Friday, November 27, 2015

Project Reading 3: Online and offline handwritten recognition: a comprehensive survey

Citation

Plamondon, Réjean, and Sargur N. Srihari. "Online and off-line handwriting recognition: a comprehensive survey." Pattern Analysis and Machine Intelligence, IEEE Transactions on 22.1 (2000): 63-84.

PDF


Summary

This is a survey paper providing an breath view of different online and offline handwriting recognition techniques, discussing the state of the art and many other techniques specific to certain domains. For offline handwriting recognition the paper discusses a variety of preprocessing steps, which include thresholding, noise removal, line segmentation (which is an important problem already thoroughly discussed in previous readings), word and character segmentation. Then comes the character recognition step, which can be divided into two main areas, mainly OCR (Optical Character Recognition) treating the input character as an image rather than a set of sketched points and performing recognition on the image. The second area is doing sketch based recognition, which takes the input character as a set of points with x, y coordinates or possible a timestamp.

Discussion

In the online character recognition space, the problem is even more complex as we have to process the same input character and give the recognition result within a certain timeframe to support its use in a realtime application. A lot of structural and rule based methods have been explored in this area, some being discussed in previous readings like paper from Rubine or Long. Another type of method applied are statistical methods using sketch as a realtime application of providing more information by giving more strokes and using this information to make a prediction. Markov Models have been used to model this process.
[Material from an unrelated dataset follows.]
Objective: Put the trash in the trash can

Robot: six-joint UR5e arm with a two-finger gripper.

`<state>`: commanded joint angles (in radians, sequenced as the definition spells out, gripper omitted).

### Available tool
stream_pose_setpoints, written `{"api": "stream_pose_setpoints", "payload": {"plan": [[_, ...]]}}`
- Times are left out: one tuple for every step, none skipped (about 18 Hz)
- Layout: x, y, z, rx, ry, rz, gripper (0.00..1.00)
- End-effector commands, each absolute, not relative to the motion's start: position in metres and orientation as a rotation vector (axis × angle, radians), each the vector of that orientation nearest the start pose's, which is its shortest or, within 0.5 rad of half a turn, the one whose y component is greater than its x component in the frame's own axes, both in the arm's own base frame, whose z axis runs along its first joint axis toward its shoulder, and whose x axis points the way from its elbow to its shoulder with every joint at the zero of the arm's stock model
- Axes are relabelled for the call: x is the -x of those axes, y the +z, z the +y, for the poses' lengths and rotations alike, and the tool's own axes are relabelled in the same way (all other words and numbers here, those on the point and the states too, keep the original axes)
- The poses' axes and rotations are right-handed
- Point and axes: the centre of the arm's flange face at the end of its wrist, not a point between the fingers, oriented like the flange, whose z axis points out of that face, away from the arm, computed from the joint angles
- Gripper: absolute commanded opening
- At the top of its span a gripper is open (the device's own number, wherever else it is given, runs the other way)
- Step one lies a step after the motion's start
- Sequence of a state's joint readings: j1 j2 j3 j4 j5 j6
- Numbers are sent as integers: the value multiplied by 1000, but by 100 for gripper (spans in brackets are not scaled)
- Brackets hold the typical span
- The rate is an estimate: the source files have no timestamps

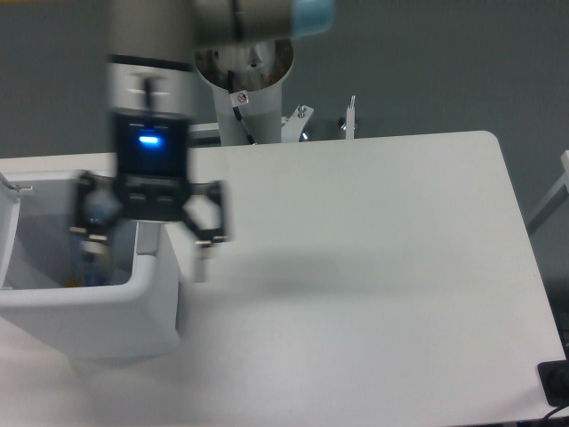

Thursday, November 26, 2015

Project Reading 2: Template-based online character recognition

Citation

Connell, Scott D., and Anil K. Jain. "Template-based online character recognition." Pattern Recognition 34.1 (2001): 1-14.

PDF


Summary

The paper presents and demonstrates a template-based system for online character recognition where the number of representative templates is determined automatically. These templates can be viewed as representing different styles of writing a particular character. These templates are then used to classify the character particularly using decision trees. Overall the system produced accuracy of 86.9% on a dataset of around 18000 characters which included the 26 lower case characters, 10 numerical digits.

Discussion

The input data was resampled to produce a points which were equidistant in space rather than in time. Then Gaussian filtering was also applied on both x and y coordinates. The paper discussed two different methods for classification, the first being nearest neighbor classification and the other being decision tree based classification. The paper uses a custom distance metric to compute the distance between an input sketch and a set of template sketches.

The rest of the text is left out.